Trump played his cards well, and he’s still got plenty of chips left to ante up for many rounds to come. That isn’t good news if you’re a member of the Chinese Communist Party, hoping to help the party dominate America.
Revelations about the Russianewsgategate scandal are beyond damning. Why would Comey and friends consciously fabricate a lie, just to scare the president for not meeting with the Intelligence community every day? Generally, the public thinks that they think that their attempted assault against the president would succeed, so they would never have to answer for what they did. Like a failed revolt against Caesar, now they must pay. They didn’t think they would get caught, they outreached, then they got caught. That’s what the public is generally led to believe.
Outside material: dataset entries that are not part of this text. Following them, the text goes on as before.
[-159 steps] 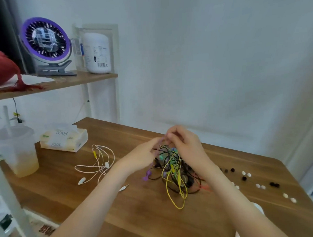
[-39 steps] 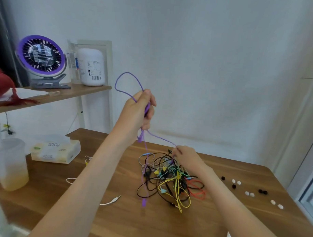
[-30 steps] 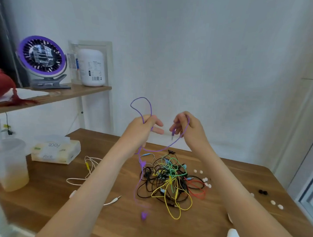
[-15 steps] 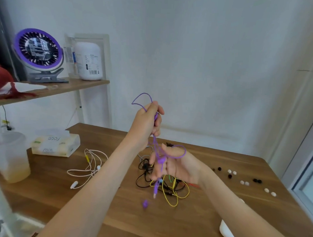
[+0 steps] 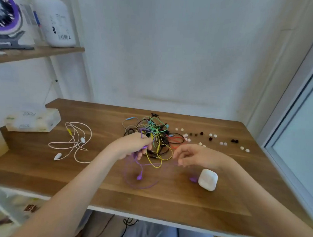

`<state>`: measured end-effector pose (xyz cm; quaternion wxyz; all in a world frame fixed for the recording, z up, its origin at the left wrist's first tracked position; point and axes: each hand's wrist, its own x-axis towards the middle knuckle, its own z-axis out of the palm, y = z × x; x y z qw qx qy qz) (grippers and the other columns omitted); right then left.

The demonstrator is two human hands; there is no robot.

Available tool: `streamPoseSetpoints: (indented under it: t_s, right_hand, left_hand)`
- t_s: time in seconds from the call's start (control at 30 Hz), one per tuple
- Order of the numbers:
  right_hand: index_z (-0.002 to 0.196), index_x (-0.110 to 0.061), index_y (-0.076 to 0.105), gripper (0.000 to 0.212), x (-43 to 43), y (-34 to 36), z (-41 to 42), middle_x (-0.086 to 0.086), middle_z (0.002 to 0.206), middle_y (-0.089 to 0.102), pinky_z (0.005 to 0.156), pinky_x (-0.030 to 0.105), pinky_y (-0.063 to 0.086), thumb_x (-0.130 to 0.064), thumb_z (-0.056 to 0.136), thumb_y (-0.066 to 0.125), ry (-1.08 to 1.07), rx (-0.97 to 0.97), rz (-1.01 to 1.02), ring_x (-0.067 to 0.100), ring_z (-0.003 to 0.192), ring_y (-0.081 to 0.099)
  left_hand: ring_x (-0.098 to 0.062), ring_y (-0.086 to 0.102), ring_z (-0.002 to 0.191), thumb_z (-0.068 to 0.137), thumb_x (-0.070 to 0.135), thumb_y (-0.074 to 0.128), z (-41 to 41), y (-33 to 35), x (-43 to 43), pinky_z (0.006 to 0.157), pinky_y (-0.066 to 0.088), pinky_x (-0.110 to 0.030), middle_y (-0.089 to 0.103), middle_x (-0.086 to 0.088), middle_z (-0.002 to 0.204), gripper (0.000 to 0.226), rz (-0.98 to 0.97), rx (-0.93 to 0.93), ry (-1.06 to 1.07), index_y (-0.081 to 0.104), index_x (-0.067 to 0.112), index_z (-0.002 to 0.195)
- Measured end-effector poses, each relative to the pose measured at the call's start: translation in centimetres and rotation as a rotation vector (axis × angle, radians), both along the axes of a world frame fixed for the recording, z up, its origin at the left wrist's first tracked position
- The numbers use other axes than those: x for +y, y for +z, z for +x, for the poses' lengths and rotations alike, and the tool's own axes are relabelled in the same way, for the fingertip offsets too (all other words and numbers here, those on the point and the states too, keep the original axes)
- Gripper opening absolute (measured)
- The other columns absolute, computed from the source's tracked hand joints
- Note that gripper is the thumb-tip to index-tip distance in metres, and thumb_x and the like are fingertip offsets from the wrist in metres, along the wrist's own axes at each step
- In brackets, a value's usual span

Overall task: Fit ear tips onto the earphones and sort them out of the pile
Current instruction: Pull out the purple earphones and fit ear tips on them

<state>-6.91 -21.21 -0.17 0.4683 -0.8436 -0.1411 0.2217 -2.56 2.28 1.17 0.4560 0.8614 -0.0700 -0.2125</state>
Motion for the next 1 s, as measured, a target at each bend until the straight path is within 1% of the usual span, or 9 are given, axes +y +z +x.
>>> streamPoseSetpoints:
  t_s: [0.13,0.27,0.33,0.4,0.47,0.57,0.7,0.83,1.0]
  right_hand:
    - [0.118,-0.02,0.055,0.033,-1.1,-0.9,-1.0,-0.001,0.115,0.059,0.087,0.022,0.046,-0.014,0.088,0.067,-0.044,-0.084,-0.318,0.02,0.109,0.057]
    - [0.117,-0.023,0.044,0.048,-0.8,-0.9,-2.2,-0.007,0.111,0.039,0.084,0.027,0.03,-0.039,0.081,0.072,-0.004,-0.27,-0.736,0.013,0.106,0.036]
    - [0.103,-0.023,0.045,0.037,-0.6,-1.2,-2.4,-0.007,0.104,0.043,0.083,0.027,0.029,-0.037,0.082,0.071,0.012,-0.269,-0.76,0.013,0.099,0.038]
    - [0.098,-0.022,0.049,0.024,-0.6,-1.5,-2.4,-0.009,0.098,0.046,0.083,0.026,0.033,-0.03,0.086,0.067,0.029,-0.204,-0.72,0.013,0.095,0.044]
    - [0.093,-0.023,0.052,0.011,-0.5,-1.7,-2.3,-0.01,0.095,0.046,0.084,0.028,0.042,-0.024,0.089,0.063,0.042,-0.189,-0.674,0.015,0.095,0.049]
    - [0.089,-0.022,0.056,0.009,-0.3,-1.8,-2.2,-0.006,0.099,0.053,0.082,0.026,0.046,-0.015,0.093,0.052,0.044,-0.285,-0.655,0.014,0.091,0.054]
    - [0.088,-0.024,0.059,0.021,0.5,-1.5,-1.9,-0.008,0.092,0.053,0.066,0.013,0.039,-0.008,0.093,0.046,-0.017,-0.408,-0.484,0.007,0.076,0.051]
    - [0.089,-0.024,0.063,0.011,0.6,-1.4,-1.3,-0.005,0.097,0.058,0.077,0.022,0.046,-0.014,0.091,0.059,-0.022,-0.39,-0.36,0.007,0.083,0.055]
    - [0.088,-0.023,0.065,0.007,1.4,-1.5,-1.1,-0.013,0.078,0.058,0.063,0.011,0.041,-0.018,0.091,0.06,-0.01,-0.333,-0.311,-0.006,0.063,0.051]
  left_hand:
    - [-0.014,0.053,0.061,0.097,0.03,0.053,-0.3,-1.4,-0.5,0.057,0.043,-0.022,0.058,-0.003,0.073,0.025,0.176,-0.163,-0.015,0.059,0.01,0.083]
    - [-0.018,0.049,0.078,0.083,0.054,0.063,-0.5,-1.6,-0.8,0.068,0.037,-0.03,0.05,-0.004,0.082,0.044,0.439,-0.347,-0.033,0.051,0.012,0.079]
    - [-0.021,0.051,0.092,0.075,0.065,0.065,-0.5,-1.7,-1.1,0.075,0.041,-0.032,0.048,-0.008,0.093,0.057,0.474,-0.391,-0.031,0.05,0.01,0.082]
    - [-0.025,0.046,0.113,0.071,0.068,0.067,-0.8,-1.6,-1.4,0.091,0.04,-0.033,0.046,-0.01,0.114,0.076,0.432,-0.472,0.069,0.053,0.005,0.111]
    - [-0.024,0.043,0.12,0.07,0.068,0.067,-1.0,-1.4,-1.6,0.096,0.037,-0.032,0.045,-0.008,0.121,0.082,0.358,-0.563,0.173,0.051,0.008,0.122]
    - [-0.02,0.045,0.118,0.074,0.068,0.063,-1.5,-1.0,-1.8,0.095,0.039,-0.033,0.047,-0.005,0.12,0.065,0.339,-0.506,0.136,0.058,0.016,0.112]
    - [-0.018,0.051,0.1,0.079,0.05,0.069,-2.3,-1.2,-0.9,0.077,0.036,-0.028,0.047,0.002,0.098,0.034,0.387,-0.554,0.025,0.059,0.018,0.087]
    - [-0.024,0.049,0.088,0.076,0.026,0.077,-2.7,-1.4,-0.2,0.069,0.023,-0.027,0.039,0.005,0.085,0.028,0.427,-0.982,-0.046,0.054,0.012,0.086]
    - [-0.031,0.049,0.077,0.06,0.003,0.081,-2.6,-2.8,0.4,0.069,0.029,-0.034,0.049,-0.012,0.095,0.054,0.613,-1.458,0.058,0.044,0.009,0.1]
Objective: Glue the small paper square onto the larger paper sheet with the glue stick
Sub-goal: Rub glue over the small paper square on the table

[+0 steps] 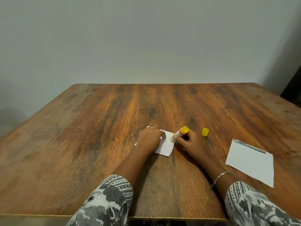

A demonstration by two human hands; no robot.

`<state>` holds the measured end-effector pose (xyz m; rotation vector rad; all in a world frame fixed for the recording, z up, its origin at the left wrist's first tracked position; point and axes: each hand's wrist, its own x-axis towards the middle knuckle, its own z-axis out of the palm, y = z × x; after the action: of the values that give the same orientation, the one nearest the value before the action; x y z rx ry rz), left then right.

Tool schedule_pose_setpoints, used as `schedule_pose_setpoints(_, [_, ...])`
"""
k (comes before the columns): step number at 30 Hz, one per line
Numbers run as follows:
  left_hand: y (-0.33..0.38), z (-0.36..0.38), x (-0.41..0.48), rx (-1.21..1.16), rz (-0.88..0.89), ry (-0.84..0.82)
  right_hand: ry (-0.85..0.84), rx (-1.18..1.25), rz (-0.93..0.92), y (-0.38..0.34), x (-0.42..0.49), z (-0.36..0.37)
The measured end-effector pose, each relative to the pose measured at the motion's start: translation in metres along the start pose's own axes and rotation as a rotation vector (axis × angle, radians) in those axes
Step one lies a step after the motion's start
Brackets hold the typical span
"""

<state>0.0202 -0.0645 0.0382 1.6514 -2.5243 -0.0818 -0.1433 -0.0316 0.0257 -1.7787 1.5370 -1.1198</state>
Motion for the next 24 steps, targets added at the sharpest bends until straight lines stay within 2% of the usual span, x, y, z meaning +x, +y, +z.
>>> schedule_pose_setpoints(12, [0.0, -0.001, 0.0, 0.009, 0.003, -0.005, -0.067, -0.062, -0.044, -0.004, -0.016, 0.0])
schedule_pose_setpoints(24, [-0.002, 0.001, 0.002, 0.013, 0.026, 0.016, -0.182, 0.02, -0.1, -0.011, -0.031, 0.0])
However, given the levels of flagrant sloppiness, it is difficult to say that getting caught resulted from a mere miscalculation. More likely, they simply didn’t think that far ahead because, if they had, they would have prepared contingencies. They had no contingencies and they left a highway of breadcrumbs.
What explains this?—Psychopath?—Ruling class corruption?—Drowning in their own swamp? A simple miscalculation or a belief that they would get away with it doesn’t suffice. Somewhere, the Washington elite have gone off the deep end.
The impeachment campaign against Trump is a self-imploding, self-destructing, backfiring bombshell. The Democrats harm themselves with their impeachment proceedings so fast that news can’t even keep up with the damage. Their resolve to bring their own demise goes beyond conspiracy—it’s self-absorbed madness. No matter how much they can see how much they make themselves lose, they only turn up the temperature and lose more.
The moral of the story is that we should expect even more blunders as the swamp drains and the monsters who thrived there writhe in their last hours of miserable existence. Of course, that could last a few decades before it’s all done with.